E-GP refers to the application of electronic systems to the public procurement process. It could be designed to handle all aspects of the procurement process such as publication of tenders, transfer of bid documents, bid submission, bid evaluation, and contract awards. Advanced E-GP systems can undertake online evaluation of bids and e-payments.

Department of Public Finance Director General P. Algama said it is high time that the country implements an e-procurement system that would enhance transparency, competitiveness, save time, cost and minimize irregularities in the bidding process for mega development projects. “The Public Finance Department with the support of USAID has completed the e-procurement guideline readiness assessment report and the next step is to have an IT system operated on a pilot basis with key ministries,” Algama said. He said there has to be a detailed guideline on e-procurement and added that a Cabinet paper has been prepared to seek approval for the implementation of the e-procurement system by the National Procurement Commission (NPC).

The NPC was set along with other independent commissions towards the end of 2015. Members of the Commission were nominated by the Constitutional Council and appointed by the president under the 19th Amendment to the Constitution for period of three years However, the Commission has not been able to carry out its task expeditiously due to the dearth of expertise in public procurement. As a result it has been n slow to initiate action to revise the Government Procurement Guidelines - 2006 and bring about the transition from manual to e- procurement. NPC Chairman Nihal Wickremasuriya said the Commission has sought the assistance of the Asian Development Bank (ADB) which has deployed a consultant to access the situation and provide a way forward for implementation of e-procurement.

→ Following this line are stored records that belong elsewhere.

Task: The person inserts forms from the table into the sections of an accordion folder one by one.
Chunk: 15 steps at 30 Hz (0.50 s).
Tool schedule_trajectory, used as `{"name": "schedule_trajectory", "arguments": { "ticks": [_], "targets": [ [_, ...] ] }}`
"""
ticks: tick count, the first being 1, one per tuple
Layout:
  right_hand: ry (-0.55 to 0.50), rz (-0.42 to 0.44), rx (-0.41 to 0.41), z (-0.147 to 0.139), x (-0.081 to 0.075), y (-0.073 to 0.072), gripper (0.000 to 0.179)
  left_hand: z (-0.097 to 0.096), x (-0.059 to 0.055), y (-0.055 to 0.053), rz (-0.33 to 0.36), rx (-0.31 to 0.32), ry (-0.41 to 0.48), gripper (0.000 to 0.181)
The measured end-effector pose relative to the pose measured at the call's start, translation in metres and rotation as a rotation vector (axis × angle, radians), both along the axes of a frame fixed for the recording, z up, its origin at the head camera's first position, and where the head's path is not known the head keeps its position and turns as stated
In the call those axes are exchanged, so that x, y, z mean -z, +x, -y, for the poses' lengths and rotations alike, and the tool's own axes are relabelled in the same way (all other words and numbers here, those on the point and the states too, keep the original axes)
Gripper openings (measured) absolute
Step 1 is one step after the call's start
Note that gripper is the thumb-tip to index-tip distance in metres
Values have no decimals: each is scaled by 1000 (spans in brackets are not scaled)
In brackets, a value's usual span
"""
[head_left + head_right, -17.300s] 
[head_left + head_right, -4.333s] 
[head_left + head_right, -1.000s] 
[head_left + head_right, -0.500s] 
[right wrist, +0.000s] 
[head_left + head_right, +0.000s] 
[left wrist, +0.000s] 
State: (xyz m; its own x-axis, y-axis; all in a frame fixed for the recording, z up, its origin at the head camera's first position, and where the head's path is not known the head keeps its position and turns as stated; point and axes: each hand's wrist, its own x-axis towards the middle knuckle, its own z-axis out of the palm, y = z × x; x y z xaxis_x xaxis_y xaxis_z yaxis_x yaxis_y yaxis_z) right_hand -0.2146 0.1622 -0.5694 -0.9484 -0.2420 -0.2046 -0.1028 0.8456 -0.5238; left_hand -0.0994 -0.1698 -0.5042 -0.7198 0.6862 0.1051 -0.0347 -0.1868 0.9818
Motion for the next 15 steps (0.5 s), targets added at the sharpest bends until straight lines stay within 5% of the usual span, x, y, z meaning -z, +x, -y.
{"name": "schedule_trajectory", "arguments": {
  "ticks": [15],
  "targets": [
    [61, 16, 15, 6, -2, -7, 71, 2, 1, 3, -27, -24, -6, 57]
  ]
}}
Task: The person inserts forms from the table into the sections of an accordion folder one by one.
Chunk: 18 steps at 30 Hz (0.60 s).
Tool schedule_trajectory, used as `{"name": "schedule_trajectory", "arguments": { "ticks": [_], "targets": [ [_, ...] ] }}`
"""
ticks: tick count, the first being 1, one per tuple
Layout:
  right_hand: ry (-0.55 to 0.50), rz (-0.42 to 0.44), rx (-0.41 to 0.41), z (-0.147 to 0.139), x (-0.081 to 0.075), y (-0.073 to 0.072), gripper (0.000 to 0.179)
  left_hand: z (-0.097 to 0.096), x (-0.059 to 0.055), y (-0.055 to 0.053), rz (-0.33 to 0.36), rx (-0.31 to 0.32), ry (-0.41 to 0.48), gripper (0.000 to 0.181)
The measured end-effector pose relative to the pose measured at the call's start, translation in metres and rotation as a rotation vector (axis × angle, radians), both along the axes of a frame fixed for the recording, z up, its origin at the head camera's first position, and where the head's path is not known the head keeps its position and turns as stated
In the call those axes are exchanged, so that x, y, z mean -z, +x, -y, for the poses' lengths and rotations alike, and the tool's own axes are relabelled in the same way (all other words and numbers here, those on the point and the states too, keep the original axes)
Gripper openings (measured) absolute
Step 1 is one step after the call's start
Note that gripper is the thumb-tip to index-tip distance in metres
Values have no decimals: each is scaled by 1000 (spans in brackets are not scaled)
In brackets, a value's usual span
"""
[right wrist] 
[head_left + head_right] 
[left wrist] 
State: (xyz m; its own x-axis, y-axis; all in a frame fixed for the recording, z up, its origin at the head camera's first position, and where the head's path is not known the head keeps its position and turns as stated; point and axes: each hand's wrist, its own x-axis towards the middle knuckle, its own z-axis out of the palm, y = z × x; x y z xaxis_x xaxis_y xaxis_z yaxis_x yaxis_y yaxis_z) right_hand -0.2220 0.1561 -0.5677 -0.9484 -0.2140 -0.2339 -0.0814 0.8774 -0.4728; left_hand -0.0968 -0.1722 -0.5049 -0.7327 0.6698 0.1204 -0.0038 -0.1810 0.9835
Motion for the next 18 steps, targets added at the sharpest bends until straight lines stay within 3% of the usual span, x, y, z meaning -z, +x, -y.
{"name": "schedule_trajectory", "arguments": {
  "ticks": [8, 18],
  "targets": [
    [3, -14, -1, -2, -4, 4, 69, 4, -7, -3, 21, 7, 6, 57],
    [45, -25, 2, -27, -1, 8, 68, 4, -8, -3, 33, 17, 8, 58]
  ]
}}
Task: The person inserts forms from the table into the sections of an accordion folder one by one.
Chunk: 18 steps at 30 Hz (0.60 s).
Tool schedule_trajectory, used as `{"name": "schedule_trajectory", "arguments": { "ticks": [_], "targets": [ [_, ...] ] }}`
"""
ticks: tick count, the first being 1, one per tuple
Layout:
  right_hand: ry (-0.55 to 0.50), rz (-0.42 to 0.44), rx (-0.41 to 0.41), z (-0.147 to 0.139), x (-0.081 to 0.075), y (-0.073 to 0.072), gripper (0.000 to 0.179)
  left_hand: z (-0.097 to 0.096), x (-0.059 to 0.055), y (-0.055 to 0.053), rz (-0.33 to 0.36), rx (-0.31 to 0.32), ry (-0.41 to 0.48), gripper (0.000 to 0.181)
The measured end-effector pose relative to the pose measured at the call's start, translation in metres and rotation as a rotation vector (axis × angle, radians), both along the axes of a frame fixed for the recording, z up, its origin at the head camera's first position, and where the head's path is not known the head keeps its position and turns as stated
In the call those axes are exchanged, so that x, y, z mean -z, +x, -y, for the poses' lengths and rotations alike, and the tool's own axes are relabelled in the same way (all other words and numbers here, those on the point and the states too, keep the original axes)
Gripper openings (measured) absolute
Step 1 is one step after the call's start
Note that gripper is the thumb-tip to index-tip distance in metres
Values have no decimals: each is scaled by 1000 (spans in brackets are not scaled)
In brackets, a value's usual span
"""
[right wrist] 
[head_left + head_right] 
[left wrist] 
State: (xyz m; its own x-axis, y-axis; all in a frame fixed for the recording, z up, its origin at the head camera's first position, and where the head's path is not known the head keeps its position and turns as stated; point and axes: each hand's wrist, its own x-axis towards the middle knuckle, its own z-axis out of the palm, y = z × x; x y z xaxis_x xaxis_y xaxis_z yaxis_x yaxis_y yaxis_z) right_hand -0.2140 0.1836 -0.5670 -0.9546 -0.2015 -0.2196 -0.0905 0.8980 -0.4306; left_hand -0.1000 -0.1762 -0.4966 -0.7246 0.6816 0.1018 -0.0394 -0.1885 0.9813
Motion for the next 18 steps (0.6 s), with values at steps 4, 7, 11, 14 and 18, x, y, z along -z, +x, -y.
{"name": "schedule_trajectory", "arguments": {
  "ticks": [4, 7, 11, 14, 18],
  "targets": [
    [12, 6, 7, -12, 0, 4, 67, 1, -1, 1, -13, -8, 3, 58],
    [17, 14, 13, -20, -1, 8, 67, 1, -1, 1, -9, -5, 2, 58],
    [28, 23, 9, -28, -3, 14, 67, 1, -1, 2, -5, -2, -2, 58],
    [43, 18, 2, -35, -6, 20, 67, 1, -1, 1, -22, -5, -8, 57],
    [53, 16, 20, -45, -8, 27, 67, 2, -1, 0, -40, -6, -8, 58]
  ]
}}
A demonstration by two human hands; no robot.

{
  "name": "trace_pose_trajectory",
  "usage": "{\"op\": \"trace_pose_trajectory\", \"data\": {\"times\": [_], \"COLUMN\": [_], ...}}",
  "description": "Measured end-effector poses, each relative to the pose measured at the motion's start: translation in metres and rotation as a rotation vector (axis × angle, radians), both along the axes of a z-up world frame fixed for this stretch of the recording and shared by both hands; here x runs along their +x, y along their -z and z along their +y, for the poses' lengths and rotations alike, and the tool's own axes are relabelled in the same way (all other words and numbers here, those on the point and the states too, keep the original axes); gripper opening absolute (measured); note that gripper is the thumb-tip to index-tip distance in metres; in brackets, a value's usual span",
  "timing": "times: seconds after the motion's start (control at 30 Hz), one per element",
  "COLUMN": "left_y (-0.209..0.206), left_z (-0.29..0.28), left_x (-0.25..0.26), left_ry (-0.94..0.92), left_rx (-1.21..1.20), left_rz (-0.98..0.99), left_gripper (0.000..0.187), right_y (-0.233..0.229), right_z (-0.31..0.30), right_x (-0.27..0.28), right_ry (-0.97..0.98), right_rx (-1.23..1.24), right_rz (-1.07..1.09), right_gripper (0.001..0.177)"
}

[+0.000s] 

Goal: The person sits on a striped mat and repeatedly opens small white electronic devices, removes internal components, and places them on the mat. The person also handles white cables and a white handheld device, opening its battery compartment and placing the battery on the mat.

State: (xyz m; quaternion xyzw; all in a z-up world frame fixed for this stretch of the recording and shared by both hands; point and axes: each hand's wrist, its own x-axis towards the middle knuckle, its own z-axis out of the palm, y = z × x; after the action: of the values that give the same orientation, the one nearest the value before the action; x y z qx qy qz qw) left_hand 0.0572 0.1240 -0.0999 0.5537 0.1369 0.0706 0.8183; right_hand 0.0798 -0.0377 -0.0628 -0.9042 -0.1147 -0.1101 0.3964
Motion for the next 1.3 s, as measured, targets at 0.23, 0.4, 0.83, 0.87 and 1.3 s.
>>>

“We expect the report by mid this year. However the process of change will take time as public institutions ready for the transition. We need to start from scratch with experts in the IT field and employees who are computer savvy,” Wickramasuriya said. Many countries are head of Sri Lanka in implementing e-procurement. Bangladesh and India conduct electronic public procurements. ‘Various countries practice e-procurement according to its preparedness. The public sector unlike the private sector is not ready for the new technology,” Wickramasuriya said. He said the Commission is unable to carry out its daily activities due to the lack of expertise who cannot be attracted for paltry salaries. “We cannot give a timeline for the first phase of implementation of the e-procurement program in the country until the preliminary requirements are addressed,” Wickramasuriya said. The 2006 Guidelines are aimed at enhancing transparency in the government procurement process to minimize delays and to secure the best services and supplies for the country.

Part two of the1998 guidelines is on public-private partnerships arrangements for infrastructure development such as roads, airports and hospitals.

“The Public Finance Department commenced revising the 2006 Guideline in 2014 and consultations are continuing. The Department is also working with the World Bank and USAID to revise the 1998 Part two Guidelines. We hope to complete the consultations within two months,” Algama said.

He said the fundamental principles such as accountability, transparency, equal treatment of bidders are aimed at achieving value for money which does not mean the lowest price for goods and services . Value for money must ensure quality and durability. “E-procurement will help minimize manipulation of bids due to less involvement of people and thereby reduce cost, time and enhance competitiveness and transparency,” Algama said.

E- procurement enables cost-savings for government agencies and suppliers, enhances competitiveness by with more opportunities for participation in tenders and reduces opportunities for discretionary actions.